É inegável que o estabelecimento de uma dose única facilitaria a oferta do suplemento em programas de saúde em larga escala. Infelizmente, ao se estabelecer uma determinada dosagem para pré-escolares, pode-se conduzir a erros com algumas crianças anêmicas recebendo subdosagem e não corrigindo a carência. É preferível, portanto, estabelecer doses baseadas em peso médio de acordo com delimitadas faixas etárias.

Eficácia de programas de suplementação

A suplementação é ainda a melhor estratégia de tratamento a curto prazo. Envolve etapas contrárias à depleção de ferro, pois inicialmente repõe os componentes funcionais e depois os estoques de ferro. A maior quantidade de ferro absorvido ocorre nas primeiras semanas de tratamento. A reposição de estoques se dá lentamente e, portanto, a terapia deve continuar por várias semanas após os níveis de hemoglobina retornarem ao normal.
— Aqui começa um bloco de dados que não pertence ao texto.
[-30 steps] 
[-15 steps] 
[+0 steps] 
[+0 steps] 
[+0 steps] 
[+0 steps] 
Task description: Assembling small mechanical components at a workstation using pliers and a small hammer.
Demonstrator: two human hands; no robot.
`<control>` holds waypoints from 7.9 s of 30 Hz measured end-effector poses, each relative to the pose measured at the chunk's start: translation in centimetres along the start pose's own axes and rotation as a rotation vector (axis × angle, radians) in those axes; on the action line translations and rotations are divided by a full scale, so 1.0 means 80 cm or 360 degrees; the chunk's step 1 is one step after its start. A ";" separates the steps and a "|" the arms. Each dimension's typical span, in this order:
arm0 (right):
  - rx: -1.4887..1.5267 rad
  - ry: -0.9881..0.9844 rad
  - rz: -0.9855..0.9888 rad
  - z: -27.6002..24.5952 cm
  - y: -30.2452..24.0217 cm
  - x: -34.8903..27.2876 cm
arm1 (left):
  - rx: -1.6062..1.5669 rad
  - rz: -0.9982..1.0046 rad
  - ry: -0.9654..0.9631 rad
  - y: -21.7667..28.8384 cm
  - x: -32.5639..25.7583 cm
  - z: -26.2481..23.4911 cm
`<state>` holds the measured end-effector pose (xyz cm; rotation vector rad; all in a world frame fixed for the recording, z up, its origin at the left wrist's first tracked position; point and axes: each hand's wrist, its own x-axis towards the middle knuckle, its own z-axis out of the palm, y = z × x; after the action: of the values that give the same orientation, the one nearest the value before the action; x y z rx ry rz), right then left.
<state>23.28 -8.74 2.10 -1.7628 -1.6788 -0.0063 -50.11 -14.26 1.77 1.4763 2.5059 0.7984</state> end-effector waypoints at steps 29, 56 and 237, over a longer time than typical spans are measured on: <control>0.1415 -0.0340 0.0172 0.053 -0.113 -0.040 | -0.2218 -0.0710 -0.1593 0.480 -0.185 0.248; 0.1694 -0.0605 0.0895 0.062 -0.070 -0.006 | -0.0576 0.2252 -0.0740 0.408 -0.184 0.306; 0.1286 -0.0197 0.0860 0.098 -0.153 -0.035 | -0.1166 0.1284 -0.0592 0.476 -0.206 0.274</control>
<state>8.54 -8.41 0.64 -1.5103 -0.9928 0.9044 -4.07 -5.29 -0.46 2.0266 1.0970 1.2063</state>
Tem sido utilizada primordialmente a nível clínico mas, a despeito de sua reconhecida eficácia em ensaios clínicos supervisionados, não mostra-se eficiente em nível populacional, como foi observado em muitos países em desenvolvimento (PALTI et al, 1987; ROMANI et al, 1991; TORRES et al, 1994; SZARFARC et al, 1996). Essa ineficiência tem sido atribuída a diversos fatores incluindo doses insuficientes, tempo de tratamento e baixa adesão. Para contornar, administram-se doses elevadas, o que tem se mostrado igualmente problemático, uma vez que acarreta aumento de efeitos deletérios.

A melhoria da eficiência dos programas que baseiam-se na recomendação de suplementos de ferro seria um importante passo para no futuro reverter a gravidade da situação.